- DVD cover
- Directed by: Steve Buscemi
- Screenplay by: Edward Bunker John Steppling
- Based on: The Animal Factory by Edward Bunker
- Produced by: Steve Buscemi Elie Samaha Andrew Stevens Julie Yorn Danny Trejo Edward Bunker Tracee Stanley
- Starring: Willem Dafoe; Edward Furlong; Danny Trejo; John Heard; Mickey Rourke; Tom Arnold; Mark Boone Junior; Steve Buscemi; Seymour Cassel;
- Cinematography: Phil Parmet
- Edited by: Kate Williams
- Music by: John Lurie
- Production company: Franchise Pictures
- Distributed by: Silver Nitrate
- Release dates: January 24, 2000 (Sundance); October 13, 2000 (Los Angeles);
- Running time: 94 minutes
- Country: United States
- Language: English
- Budget: $3.6 million
- Box office: $43,805

= Animal Factory =

2000 film by Steve Buscemi

Animal Factory is a 2000 American independent neo-noir film directed by Steve Buscemi and starring Willem Dafoe, Edward Furlong, Danny Trejo, John Heard, Mickey Rourke, Tom Arnold, Seymour Cassel, Shell Galloway and Mark Boone, Jr. Set in San Quentin, the film is about life in prison. It is based on the novel of the same name by Eddie Bunker who plays the part of Buzzard in the film.

==Plot==
Ron Decker, a twenty-one-year-old young man convicted for drug possession, is sent to prison where veteran con Earl Copen takes Decker under his wing and introduces him into his own gang. Copen first helps out Decker when three Puerto Ricans attempt to lure him into a cell block to rape him. Copen sees through their plans and talks to the Puerto Ricans, who quickly abandon interest in Decker.

Over the next few days, Copen helps Decker out by getting him better jobs, food, and even transferring him to his own cell block. Mainly Copen helps Decker's case and points out that under a new article passed by the legislature, a judge can modify a sentence in the first 120 days if he sees fit, so Copen (who is the assistant to the Captain of the Guards) helps write false reports and gives Decker advice to stay out of trouble, which will make Decker appear as a "very small threat to society". Unfortunately, after a large inmate called Buck Rowan attempts to sexually assault Decker in the bathroom, Decker stabs Rowan in a fight involving Copen, paralyzing Rowan. Rowan signs a statement claiming Decker and Copen are responsible and their cells are stripped and they are restricted to them.

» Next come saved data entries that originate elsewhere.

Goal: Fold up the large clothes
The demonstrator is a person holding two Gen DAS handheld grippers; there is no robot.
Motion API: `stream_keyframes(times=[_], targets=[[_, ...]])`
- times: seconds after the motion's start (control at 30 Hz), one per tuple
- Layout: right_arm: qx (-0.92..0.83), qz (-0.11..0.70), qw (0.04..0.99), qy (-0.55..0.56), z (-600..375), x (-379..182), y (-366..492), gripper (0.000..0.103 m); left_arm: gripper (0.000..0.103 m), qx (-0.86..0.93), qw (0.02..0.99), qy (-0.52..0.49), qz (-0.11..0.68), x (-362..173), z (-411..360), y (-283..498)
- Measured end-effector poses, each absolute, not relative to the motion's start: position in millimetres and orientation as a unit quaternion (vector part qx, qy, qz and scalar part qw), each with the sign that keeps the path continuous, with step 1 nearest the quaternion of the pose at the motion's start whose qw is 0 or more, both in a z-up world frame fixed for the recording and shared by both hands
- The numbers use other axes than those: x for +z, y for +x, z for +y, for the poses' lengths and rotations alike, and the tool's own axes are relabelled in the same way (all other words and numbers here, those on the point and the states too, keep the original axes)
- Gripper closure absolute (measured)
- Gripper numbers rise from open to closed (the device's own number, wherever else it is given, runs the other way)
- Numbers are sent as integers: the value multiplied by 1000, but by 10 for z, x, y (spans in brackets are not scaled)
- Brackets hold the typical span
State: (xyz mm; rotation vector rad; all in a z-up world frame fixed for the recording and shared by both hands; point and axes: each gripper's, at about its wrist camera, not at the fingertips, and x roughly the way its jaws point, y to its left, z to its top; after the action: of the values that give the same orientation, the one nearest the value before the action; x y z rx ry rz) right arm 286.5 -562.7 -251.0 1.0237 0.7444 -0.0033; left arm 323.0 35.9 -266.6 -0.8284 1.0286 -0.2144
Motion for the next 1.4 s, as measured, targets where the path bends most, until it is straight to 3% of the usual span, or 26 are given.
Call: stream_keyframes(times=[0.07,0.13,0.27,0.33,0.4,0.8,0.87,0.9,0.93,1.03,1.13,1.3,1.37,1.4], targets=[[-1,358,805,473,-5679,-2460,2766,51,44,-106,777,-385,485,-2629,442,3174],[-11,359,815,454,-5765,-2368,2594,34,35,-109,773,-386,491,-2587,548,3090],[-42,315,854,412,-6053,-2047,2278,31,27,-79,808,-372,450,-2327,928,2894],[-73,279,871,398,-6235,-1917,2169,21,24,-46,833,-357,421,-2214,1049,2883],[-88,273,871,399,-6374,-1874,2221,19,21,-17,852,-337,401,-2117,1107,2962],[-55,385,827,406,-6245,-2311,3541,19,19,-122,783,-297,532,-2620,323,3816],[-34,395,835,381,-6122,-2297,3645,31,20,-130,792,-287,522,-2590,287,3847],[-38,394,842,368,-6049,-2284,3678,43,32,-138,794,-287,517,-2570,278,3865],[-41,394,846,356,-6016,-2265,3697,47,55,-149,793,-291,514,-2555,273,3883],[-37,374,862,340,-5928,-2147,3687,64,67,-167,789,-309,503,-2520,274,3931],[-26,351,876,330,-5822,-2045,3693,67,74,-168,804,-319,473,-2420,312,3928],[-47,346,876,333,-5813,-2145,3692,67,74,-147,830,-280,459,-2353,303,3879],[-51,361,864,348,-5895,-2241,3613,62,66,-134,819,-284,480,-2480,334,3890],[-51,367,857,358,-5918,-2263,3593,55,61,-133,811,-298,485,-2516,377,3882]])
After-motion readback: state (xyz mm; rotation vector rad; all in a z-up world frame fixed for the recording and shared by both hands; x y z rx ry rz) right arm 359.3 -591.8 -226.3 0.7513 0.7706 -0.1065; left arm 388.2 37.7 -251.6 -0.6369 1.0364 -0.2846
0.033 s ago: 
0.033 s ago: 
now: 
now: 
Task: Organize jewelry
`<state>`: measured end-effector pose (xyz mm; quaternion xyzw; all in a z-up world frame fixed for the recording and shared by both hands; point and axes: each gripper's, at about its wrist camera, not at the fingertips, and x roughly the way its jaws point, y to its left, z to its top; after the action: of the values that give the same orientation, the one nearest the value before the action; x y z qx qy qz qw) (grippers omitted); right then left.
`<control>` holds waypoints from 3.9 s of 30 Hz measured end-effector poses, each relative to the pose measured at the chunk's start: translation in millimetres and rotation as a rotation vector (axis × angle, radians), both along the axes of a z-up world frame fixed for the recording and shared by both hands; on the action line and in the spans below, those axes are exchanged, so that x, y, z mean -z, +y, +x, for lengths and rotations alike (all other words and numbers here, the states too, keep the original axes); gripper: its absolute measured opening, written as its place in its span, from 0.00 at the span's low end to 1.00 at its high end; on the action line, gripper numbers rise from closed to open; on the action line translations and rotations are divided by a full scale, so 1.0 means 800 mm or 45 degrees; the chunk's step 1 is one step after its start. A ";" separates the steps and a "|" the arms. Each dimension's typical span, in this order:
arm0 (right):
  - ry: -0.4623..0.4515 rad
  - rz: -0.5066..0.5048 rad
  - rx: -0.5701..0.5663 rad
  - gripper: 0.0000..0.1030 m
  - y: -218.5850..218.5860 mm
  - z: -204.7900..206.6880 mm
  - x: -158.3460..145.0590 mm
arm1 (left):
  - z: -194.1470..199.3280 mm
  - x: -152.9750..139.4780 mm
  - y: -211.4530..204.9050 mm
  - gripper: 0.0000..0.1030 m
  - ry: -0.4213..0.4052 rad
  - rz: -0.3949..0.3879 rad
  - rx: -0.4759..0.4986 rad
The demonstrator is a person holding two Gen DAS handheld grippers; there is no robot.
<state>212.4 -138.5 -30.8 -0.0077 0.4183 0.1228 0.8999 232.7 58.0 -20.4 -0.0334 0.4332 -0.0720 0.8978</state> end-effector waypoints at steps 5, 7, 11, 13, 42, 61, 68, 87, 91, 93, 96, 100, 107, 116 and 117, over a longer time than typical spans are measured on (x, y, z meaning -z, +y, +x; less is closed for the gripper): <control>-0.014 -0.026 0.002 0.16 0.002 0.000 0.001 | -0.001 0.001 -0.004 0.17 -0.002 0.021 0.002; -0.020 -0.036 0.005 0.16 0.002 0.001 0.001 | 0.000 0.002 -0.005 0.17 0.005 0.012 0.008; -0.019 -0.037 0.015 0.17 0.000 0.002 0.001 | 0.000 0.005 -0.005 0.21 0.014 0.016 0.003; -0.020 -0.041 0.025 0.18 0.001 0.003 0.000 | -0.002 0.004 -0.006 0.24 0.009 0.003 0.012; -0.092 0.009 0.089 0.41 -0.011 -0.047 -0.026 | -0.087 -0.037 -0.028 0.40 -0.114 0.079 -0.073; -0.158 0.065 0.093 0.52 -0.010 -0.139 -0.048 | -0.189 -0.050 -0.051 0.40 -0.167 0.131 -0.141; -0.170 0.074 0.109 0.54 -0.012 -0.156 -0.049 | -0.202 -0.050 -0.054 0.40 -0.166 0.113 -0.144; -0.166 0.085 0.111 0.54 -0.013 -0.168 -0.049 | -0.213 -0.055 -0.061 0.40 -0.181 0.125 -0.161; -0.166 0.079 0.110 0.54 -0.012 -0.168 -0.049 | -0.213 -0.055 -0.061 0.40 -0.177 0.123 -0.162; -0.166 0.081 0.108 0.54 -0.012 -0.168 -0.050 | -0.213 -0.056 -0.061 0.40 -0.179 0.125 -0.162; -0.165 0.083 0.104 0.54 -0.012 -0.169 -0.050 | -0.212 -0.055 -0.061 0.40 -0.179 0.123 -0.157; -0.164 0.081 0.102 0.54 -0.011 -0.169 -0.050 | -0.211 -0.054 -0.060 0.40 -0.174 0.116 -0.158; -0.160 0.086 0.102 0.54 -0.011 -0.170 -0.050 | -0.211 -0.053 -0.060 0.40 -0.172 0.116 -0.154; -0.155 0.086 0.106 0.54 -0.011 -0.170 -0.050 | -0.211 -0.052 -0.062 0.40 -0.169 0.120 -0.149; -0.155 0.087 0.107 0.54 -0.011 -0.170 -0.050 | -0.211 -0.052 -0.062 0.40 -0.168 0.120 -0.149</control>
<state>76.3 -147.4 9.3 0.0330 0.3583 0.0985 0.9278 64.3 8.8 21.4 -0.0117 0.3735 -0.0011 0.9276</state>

Decker's attempt at a modified sentence is denied and his sentence remains five years. Meanwhile, Copen manages to get word out Rowan is "snitching", and an inmate working at the infirmary poisons Rowan's IV with cleaning fluid. The case against Copen and Decker is thrown out as the victim and main witness is dead.

Shortly after their release, Copen tells Decker he plans to escape, and they plot to hide in a garbage truck and avoid being crushed by the compressor by using a bar to stop it. Decker escapes in one truck, but Copen is unable to jump into the truck after the appearance of one of the prison guards. Decker attempts to flee to Costa Rica and Copen stays behind, after stating "This is my prison, after all" and quoting Satan from Paradise Lost by John Milton: "Better to reign in hell than serve in heaven."

==Cast==

Anohni makes a cameo appearance as a prisoner performing at a musical night in the prison.

==Production==
Animal Factory was filmed at Holmesburg Prison in Philadelphia, Pennsylvania. Filming was completed in 30 days, two days longer than originally scheduled. Buscemi employed hundreds of prisoners from Curran-Fromhold Correctional Facility, the prison that replaced Holmesburg Prison in 1995.

The film is based upon the novel of the same name by writer Edward Bunker. Bunker, who has a small part in the film, also co-starred alongside Animal Factorys director Buscemi in Quentin Tarantino's Reservoir Dogs.

==Reception==
The film received positive reviews. It was highly praised at the Sundance Film Festival. On Rotten Tomatoes, it has an approval rating of 83% based on reviews from 35 critics, with an average rating of 6.90/10. The site’s critics consensus reads, "Animal Factory is an honest attempt at a humanizing prison drama that stumbles with its performances but Buscemi's ambitious directing makes up for it." On Metacritic, it has a score of 65% based on reviews from 12 critics, indicating "generally favorable" reviews.

Elvis Mitchell of The New York Times wrote: "Willem Dafoe steals the picture with his comic timing." Gene Seymour of the Los Angeles Times called it "One of the least sensationalistic--and therefore, more unsettlingly plausible--visions of prison life ever transfigured into big-screen drama." Alex Raynor of Empire magazine wrote: "Steady-handed direction and a number of strong performances allow Animal Factory to maintain a decent balance between prison violence and inmate camaraderie, making for a well-paced and thoughtful prison drama."
Leonard Maltin places the film in his book 151 Best Movies You've Never Seen.